Each line of the listing that includes "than" should be reported.
|---|
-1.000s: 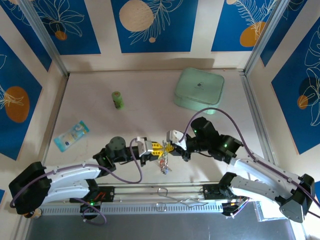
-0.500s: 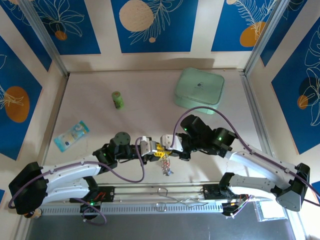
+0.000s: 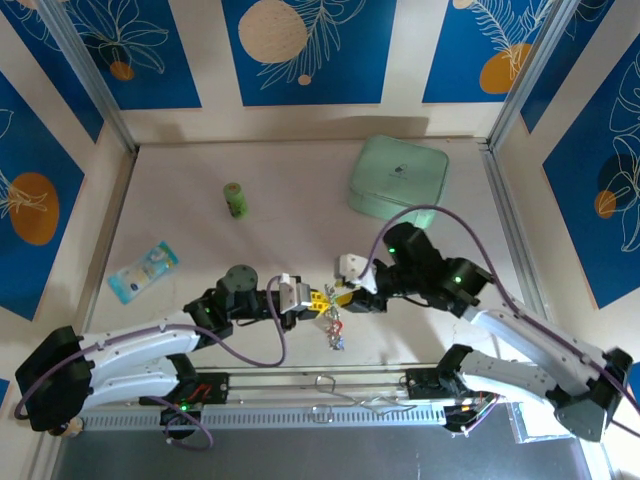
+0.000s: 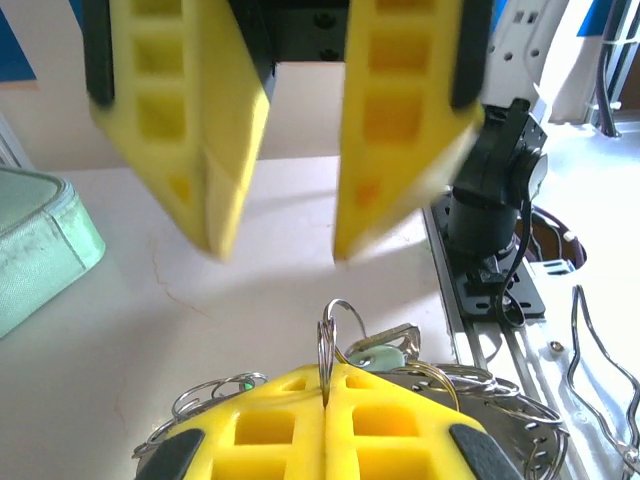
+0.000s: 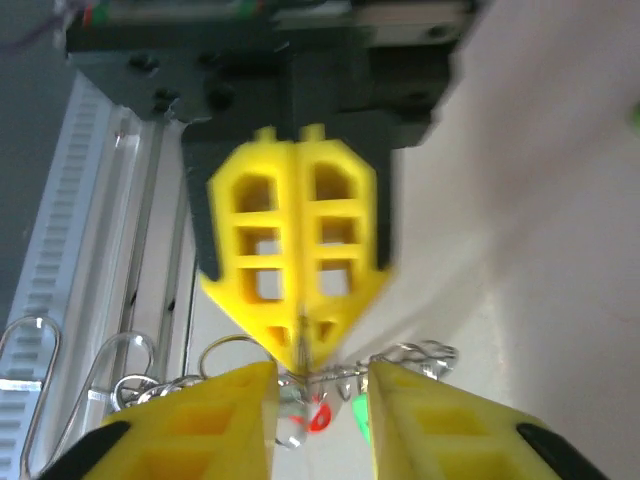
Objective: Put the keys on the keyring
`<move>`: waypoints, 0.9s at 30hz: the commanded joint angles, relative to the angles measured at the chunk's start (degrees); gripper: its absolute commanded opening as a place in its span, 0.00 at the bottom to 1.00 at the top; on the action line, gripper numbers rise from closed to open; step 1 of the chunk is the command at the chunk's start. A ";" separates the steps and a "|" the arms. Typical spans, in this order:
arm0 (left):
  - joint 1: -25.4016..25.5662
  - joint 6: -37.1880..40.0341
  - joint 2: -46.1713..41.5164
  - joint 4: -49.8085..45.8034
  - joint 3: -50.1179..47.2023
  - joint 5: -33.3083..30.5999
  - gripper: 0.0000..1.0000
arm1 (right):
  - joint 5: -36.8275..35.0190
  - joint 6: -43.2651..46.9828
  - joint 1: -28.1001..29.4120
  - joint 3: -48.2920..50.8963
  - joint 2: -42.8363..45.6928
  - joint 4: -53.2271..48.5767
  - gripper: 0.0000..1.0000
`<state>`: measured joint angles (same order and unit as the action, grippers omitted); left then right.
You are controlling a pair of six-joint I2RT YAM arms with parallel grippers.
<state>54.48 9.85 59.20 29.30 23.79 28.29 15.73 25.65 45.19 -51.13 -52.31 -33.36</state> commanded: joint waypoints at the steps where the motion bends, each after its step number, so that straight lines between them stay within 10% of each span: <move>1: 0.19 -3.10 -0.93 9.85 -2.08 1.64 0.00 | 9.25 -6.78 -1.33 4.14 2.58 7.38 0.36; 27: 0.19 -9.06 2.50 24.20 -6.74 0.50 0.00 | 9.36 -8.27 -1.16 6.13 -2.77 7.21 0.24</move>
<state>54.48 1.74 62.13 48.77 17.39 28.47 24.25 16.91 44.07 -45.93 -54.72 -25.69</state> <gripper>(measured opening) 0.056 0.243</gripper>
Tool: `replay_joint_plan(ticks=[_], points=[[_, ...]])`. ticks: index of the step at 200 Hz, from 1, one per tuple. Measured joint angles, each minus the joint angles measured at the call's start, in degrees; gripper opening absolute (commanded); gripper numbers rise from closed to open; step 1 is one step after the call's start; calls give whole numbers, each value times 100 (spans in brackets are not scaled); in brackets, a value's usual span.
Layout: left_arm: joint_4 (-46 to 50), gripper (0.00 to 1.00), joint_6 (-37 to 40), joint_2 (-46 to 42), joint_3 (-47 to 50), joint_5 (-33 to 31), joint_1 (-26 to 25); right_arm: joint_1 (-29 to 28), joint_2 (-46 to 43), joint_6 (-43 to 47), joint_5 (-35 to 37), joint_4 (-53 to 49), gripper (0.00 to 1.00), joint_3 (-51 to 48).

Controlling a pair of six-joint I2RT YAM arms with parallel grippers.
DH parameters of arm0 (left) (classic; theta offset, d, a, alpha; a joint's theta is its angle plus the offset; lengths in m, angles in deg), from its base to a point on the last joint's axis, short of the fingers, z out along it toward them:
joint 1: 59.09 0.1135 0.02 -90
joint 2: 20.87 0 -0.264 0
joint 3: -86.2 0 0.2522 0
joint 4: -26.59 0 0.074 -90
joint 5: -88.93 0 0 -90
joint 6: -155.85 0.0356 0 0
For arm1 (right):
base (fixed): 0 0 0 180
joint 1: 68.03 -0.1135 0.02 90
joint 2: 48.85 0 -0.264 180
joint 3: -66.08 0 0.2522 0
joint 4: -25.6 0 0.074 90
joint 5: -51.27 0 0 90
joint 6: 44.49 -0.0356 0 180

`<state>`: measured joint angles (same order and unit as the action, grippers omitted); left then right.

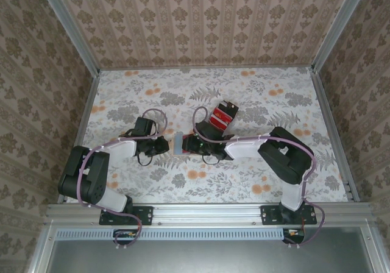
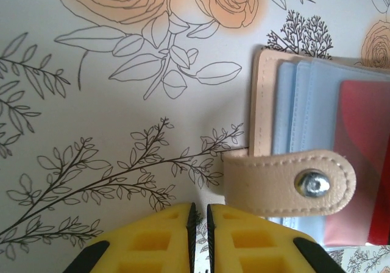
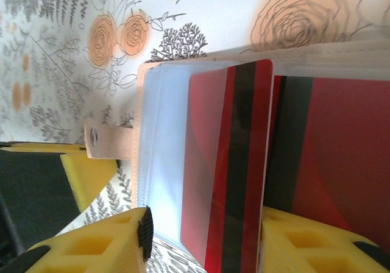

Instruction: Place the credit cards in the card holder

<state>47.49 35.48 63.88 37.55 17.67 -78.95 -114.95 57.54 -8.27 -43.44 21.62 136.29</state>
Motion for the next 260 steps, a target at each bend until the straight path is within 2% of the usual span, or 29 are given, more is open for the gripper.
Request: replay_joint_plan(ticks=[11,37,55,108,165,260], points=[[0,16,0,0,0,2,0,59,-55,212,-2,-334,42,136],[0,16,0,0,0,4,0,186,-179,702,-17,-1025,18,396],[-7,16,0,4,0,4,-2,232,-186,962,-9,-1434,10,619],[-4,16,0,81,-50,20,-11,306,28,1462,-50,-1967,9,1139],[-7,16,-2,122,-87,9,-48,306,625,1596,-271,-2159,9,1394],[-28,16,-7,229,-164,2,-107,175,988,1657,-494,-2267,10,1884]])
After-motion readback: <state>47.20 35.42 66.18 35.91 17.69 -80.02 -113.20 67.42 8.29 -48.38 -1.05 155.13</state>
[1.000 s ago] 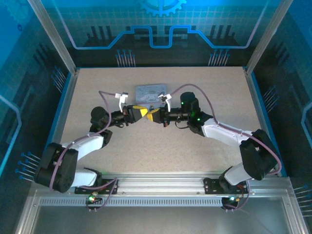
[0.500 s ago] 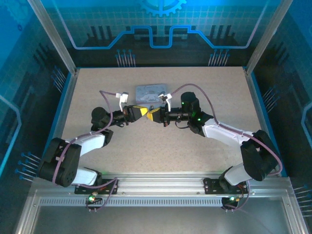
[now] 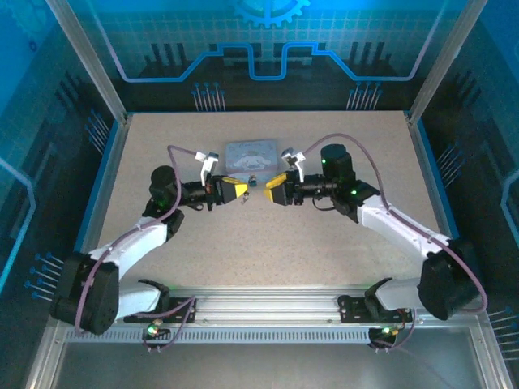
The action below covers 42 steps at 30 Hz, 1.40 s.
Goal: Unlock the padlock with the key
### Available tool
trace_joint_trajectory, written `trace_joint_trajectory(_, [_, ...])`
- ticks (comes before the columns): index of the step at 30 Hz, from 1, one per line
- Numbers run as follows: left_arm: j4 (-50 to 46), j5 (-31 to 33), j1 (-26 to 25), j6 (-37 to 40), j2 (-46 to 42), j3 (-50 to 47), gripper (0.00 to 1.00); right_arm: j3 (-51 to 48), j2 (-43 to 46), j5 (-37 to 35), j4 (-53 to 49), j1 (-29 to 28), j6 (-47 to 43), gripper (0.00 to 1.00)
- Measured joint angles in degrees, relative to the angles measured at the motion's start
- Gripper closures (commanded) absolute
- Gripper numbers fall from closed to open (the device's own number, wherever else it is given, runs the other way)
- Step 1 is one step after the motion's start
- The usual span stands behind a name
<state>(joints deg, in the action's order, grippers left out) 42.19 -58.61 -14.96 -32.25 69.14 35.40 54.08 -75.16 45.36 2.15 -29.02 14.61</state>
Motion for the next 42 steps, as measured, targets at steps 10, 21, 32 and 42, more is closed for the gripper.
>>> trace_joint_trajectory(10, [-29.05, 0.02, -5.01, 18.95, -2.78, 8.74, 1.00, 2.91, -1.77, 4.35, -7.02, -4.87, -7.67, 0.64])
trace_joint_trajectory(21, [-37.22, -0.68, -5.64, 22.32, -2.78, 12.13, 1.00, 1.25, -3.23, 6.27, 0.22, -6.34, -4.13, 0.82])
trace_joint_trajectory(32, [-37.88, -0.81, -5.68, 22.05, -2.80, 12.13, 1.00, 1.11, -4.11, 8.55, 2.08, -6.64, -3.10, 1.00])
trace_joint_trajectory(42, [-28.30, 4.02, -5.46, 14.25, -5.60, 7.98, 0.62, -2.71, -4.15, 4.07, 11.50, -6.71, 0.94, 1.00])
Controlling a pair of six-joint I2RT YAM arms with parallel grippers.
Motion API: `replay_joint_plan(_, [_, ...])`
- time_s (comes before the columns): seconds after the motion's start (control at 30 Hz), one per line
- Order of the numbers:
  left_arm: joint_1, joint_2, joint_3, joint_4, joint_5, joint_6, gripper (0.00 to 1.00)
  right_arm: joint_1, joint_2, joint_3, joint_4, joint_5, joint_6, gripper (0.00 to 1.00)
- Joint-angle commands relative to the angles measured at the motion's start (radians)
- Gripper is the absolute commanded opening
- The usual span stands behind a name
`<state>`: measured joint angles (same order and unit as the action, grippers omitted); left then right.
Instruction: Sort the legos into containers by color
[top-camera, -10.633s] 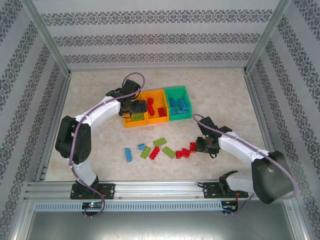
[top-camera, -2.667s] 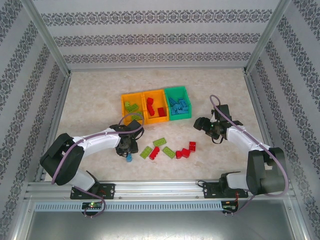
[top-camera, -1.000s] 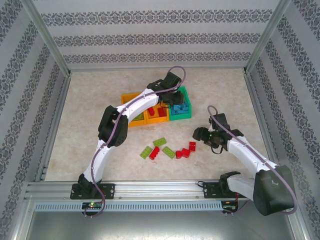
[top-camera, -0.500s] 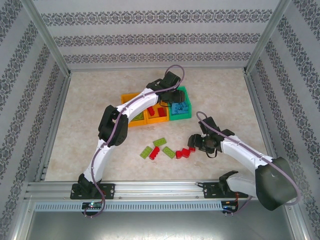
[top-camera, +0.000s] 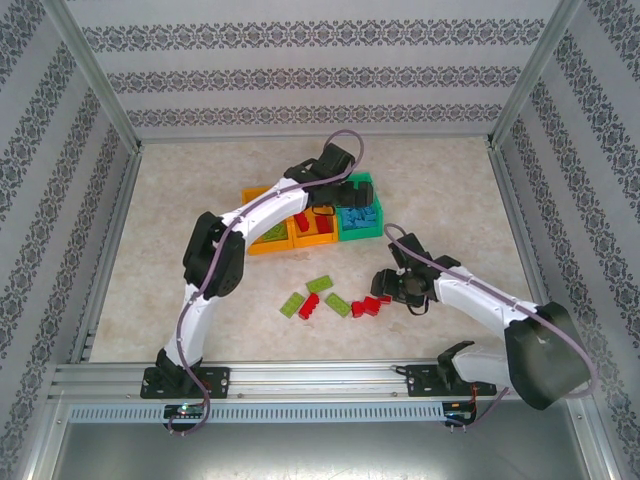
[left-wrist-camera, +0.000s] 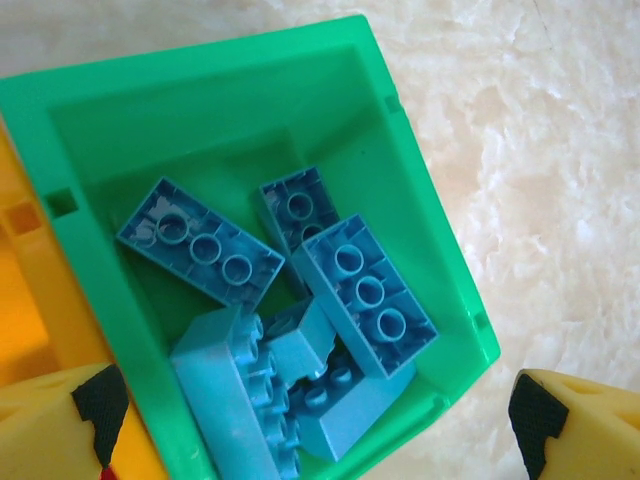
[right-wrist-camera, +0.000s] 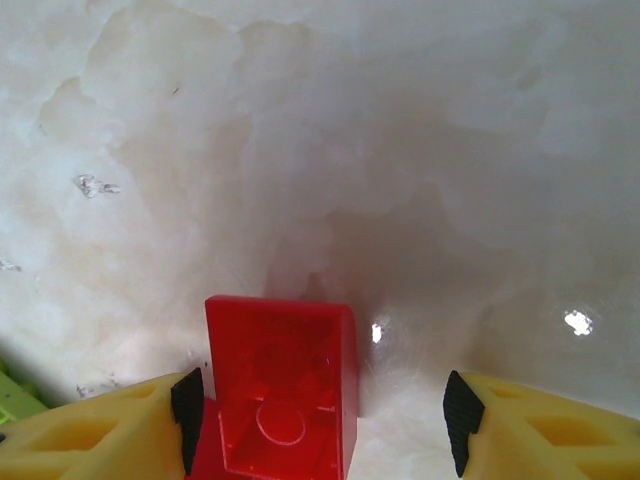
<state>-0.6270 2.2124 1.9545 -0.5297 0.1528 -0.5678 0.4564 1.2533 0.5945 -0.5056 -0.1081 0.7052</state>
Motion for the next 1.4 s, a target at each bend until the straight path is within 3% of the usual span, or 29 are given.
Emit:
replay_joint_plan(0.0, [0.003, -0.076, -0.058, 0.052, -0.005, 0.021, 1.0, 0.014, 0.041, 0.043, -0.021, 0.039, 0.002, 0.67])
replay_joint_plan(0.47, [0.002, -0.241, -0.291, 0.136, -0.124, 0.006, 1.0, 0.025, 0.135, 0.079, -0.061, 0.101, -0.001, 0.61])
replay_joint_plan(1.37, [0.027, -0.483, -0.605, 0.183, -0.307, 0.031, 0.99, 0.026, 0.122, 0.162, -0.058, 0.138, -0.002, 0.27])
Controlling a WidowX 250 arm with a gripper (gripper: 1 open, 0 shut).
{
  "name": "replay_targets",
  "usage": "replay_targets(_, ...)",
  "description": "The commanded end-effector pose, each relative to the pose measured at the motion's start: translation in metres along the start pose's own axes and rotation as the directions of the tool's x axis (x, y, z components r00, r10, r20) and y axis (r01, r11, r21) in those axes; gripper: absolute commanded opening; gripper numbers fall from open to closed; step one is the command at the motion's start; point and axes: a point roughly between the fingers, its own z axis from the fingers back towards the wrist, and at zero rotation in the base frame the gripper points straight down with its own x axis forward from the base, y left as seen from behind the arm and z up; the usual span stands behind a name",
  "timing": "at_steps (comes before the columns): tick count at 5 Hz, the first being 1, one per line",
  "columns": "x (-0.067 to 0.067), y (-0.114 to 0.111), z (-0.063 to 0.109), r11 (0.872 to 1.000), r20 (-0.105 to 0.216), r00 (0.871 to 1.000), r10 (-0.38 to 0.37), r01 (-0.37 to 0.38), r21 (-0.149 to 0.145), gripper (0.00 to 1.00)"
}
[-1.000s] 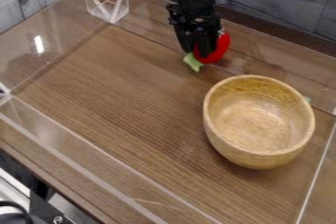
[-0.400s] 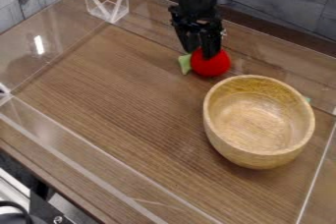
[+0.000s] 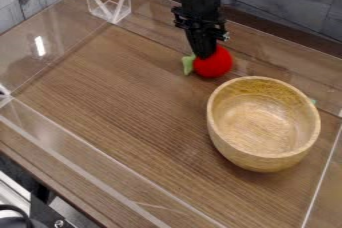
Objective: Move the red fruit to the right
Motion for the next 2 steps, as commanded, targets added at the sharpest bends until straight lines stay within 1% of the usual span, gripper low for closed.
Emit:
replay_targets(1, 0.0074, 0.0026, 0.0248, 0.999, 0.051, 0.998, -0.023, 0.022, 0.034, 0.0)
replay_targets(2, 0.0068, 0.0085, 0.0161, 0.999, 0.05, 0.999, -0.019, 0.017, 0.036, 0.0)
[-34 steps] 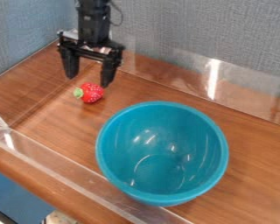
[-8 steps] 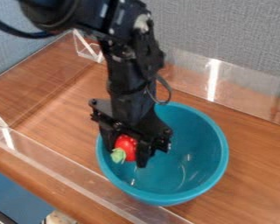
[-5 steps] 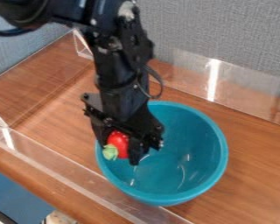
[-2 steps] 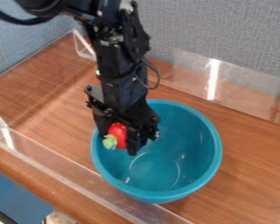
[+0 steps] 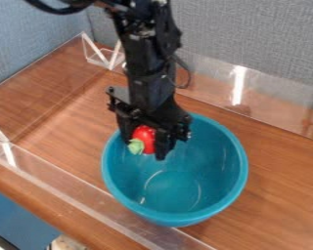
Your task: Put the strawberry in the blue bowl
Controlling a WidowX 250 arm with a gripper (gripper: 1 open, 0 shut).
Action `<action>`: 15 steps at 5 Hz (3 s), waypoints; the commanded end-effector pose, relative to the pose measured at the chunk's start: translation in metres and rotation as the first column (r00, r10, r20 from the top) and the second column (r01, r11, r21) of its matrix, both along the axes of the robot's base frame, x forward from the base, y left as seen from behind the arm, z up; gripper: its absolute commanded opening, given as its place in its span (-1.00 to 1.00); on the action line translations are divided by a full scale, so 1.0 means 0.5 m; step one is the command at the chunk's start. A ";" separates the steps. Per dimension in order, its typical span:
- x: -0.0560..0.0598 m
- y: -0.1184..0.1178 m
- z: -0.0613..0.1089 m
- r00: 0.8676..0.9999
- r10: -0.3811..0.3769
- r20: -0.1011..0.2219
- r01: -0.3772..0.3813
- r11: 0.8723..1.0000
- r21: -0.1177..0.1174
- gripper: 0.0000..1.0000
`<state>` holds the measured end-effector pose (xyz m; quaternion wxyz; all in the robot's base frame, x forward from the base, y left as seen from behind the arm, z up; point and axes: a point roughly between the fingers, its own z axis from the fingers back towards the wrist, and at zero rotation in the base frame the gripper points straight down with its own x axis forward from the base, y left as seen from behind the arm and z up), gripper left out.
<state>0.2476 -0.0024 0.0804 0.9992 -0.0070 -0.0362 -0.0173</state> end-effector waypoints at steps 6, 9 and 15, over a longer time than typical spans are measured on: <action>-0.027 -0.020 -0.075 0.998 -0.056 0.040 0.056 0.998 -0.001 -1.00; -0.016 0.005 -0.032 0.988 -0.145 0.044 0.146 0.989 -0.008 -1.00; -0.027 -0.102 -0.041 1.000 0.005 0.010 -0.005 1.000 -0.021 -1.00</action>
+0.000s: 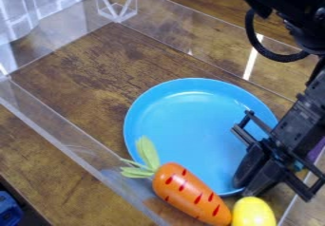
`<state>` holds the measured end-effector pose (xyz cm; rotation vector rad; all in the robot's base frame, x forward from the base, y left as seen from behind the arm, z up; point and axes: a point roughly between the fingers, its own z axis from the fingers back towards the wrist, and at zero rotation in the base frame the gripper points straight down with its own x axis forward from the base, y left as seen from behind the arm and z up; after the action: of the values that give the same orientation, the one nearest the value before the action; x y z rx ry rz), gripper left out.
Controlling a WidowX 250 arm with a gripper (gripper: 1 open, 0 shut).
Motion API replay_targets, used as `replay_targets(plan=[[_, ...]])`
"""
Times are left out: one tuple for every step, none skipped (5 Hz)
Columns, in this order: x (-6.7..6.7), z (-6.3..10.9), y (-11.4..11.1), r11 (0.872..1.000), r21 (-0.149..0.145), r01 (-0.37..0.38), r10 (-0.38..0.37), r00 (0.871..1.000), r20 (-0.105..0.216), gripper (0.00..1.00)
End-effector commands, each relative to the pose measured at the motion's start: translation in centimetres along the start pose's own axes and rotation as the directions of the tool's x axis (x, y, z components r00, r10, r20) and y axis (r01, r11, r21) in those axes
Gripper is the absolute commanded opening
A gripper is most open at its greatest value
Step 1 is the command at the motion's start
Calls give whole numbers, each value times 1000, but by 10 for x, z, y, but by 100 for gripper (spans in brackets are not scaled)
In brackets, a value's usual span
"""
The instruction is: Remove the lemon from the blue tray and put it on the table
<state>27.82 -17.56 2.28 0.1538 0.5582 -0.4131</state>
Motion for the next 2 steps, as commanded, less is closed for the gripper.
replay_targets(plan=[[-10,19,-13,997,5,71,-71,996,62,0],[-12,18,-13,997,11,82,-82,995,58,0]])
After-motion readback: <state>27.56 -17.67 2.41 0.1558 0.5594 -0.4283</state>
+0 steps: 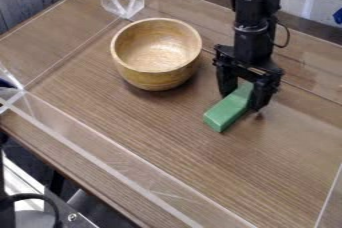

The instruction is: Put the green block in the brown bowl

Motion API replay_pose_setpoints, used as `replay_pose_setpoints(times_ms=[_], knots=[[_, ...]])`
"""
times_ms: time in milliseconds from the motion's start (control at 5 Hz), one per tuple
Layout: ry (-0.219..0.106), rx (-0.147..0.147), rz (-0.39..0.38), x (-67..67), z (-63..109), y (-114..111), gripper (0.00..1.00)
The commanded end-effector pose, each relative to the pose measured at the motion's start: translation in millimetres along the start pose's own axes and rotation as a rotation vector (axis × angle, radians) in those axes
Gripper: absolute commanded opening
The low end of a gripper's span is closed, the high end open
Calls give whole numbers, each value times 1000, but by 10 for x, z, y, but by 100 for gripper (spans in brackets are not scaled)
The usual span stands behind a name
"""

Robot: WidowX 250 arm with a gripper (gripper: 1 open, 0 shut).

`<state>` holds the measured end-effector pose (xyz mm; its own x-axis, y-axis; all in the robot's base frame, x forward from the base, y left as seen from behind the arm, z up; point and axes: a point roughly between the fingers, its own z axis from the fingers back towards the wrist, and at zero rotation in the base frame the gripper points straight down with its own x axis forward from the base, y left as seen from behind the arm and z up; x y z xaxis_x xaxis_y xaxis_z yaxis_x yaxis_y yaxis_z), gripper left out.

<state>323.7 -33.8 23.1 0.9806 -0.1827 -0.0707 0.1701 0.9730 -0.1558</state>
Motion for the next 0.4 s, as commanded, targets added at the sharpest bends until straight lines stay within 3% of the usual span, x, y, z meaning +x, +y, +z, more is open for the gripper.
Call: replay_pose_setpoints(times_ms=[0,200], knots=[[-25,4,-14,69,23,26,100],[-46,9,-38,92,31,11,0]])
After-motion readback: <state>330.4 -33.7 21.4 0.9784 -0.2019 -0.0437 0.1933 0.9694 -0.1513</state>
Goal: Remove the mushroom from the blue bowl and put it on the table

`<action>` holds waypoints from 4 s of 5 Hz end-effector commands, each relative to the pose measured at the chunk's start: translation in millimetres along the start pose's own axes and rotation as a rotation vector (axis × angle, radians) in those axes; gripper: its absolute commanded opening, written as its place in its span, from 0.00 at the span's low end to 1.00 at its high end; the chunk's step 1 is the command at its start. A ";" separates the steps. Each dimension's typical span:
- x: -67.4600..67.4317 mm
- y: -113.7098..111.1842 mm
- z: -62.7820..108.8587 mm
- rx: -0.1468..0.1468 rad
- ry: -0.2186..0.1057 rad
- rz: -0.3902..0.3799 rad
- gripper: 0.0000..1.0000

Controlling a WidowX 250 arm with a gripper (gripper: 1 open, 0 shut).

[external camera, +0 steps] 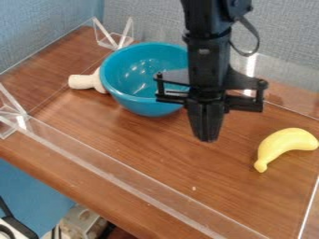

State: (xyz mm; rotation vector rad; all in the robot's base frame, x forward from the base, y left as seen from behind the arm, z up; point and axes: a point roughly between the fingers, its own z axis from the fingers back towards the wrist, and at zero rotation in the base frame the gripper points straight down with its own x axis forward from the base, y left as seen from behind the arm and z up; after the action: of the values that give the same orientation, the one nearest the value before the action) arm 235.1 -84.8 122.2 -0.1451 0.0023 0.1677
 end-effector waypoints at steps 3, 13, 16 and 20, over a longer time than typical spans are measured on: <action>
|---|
- YOUR SOLUTION:
<state>0.2476 -0.0024 0.0804 0.9992 -0.0070 -0.0362 -0.0173</state> end-effector waypoints at steps 6, 9 and 15, over a longer time than typical spans are measured on: <action>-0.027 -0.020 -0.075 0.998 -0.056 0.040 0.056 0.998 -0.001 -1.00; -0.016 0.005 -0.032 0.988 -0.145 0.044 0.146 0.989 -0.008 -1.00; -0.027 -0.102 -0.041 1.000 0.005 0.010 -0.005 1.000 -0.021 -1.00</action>
 end-effector waypoints at steps 3, 13, 16 and 20, over a longer time than typical spans are measured on: <action>

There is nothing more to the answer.